> _Assignment_
Which of the lines below hold the word "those"? Pull each of them out.

> _Collected data_
- - - - - - -
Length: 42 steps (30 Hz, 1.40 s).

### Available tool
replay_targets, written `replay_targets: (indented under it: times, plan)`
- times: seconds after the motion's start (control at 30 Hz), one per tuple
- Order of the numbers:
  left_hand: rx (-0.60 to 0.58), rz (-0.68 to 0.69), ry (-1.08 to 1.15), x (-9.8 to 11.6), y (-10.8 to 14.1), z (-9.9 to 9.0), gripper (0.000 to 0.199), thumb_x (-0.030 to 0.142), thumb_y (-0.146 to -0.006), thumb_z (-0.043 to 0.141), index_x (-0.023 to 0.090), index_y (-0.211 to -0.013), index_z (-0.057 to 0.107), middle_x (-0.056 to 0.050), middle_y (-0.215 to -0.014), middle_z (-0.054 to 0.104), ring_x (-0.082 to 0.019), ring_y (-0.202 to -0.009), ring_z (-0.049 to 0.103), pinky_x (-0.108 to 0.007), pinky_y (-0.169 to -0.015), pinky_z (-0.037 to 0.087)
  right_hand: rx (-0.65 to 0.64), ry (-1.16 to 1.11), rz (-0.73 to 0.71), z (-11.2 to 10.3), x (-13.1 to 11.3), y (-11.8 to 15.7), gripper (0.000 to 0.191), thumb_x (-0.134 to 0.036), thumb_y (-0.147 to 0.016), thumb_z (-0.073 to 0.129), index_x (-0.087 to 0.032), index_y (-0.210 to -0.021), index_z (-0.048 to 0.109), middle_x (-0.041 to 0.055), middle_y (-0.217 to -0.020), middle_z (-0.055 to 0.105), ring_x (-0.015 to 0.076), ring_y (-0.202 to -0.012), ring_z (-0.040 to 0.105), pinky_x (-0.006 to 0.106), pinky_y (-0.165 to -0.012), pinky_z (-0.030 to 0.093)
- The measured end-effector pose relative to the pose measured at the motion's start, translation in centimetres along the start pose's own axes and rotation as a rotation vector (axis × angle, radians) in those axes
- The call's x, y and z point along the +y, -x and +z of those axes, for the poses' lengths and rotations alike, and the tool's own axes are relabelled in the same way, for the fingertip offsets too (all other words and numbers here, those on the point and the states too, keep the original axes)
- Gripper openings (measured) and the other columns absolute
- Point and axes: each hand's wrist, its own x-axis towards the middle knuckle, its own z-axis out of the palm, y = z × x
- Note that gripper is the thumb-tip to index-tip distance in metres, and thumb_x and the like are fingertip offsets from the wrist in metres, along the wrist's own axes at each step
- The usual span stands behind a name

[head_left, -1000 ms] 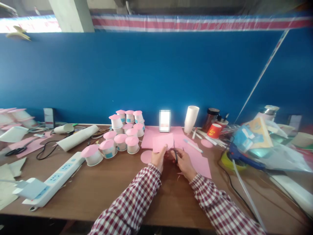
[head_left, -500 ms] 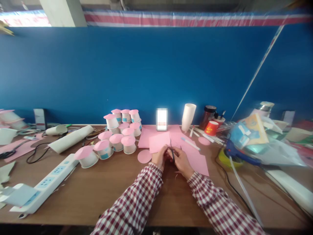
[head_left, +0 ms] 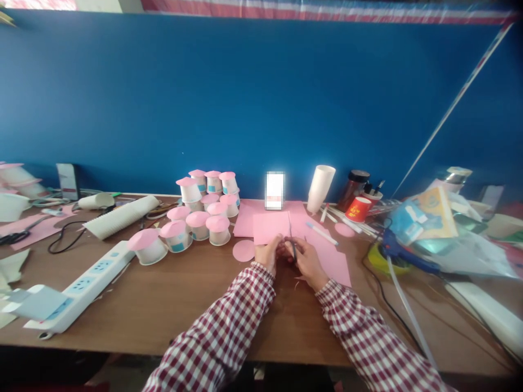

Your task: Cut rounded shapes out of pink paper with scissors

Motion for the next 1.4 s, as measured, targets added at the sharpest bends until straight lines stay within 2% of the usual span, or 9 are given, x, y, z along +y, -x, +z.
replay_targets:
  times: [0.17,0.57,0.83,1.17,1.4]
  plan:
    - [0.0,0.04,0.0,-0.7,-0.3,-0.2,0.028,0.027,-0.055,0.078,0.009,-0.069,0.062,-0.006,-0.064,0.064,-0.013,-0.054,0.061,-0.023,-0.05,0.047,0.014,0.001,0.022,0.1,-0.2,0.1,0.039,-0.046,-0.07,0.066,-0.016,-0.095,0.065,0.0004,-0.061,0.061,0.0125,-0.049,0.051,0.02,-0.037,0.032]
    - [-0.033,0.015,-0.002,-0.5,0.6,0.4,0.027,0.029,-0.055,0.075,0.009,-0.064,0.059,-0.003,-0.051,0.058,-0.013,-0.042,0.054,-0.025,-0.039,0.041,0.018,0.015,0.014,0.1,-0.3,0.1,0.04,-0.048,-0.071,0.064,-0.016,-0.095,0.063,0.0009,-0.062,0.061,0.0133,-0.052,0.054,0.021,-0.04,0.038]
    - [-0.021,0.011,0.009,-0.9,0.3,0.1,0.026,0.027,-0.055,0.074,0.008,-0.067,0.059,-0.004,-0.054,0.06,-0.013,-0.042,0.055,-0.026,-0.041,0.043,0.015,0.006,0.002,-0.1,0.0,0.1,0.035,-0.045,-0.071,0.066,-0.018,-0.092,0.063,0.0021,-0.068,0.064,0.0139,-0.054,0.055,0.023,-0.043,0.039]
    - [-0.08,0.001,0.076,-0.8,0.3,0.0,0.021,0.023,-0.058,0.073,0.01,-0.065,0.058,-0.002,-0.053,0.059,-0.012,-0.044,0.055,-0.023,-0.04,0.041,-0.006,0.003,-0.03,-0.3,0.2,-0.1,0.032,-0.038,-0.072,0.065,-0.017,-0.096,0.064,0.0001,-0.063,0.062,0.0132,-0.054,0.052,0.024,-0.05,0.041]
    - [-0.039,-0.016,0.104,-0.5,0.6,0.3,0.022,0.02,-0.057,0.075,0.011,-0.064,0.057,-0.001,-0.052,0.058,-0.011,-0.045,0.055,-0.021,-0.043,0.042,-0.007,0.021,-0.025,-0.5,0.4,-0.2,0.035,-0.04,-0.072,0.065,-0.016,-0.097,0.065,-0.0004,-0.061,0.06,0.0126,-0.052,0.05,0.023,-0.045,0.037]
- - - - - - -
> _Written solution_
- The measured end-effector pose relative to the pose measured at the motion's start, translation in centimetres along the start pose's own axes and rotation as a rotation vector (axis × angle, radians) in those axes
- The call's x, y and z point along the +y, -x and +z of those axes, for the poses' lengths and rotations alike, and the tool's own axes are relabelled in the same way, for the fingertip offsets too (all other words and numbers here, those on the point and the states too, keep the original axes)

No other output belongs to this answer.